[Instructions for the task] Copy each line below in which the string "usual" occurs.

[Raw data]
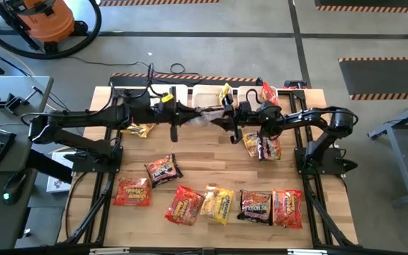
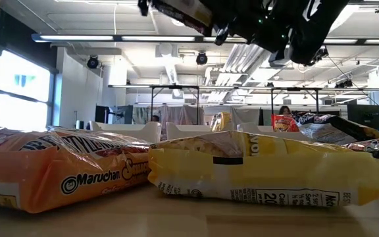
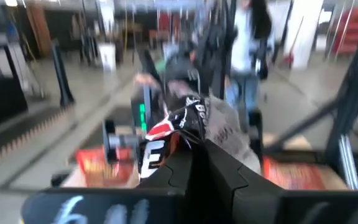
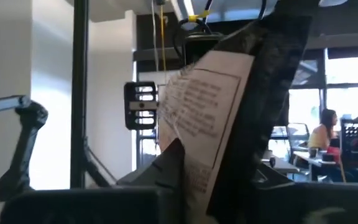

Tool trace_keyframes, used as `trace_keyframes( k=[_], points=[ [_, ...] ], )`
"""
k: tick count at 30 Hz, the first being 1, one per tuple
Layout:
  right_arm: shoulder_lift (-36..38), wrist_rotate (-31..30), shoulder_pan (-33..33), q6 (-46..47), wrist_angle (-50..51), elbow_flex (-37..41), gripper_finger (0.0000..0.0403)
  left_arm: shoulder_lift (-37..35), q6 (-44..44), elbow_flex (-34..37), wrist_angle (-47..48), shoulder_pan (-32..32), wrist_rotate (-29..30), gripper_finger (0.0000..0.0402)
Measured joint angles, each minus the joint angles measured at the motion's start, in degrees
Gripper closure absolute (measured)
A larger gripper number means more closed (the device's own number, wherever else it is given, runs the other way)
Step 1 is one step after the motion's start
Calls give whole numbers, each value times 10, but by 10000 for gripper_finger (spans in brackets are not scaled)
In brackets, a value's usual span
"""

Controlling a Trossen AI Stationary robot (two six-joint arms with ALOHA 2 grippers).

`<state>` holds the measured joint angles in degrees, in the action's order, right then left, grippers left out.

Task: Sort Maruchan noodles
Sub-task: Put the black noodle into the left white bin

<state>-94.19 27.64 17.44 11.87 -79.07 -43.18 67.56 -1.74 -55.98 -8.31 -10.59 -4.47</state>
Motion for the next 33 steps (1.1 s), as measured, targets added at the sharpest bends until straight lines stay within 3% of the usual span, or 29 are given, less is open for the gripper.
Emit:
trace_keyframes(
  k=[7,11,14,18,21,33],
  points=[
    [36,70,38,3,98,0,364,-59,18,0,197,-3,33,365],
    [73,98,51,-34,226,0,366,-88,38,0,278,-19,37,364],
    [93,103,51,-80,377,-25,366,-95,56,0,318,-34,29,354],
    [91,43,27,-167,579,-88,366,-74,85,0,328,-46,-21,325],
    [86,-24,4,-226,671,-126,366,-46,87,1,319,-42,-43,294],
    [83,-39,-19,-255,699,-148,366,43,55,-76,310,-34,-43,172]
  ],
)
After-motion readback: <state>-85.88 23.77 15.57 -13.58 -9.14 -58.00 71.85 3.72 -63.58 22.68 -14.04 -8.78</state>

[Reply to the exercise]
In brackets, a value's usual span
Motion for the next 33 steps (1.1 s), as measured, targets added at the sharpest bends until straight lines stay within 3% of the usual span, or 29 are given, less is open for the gripper.

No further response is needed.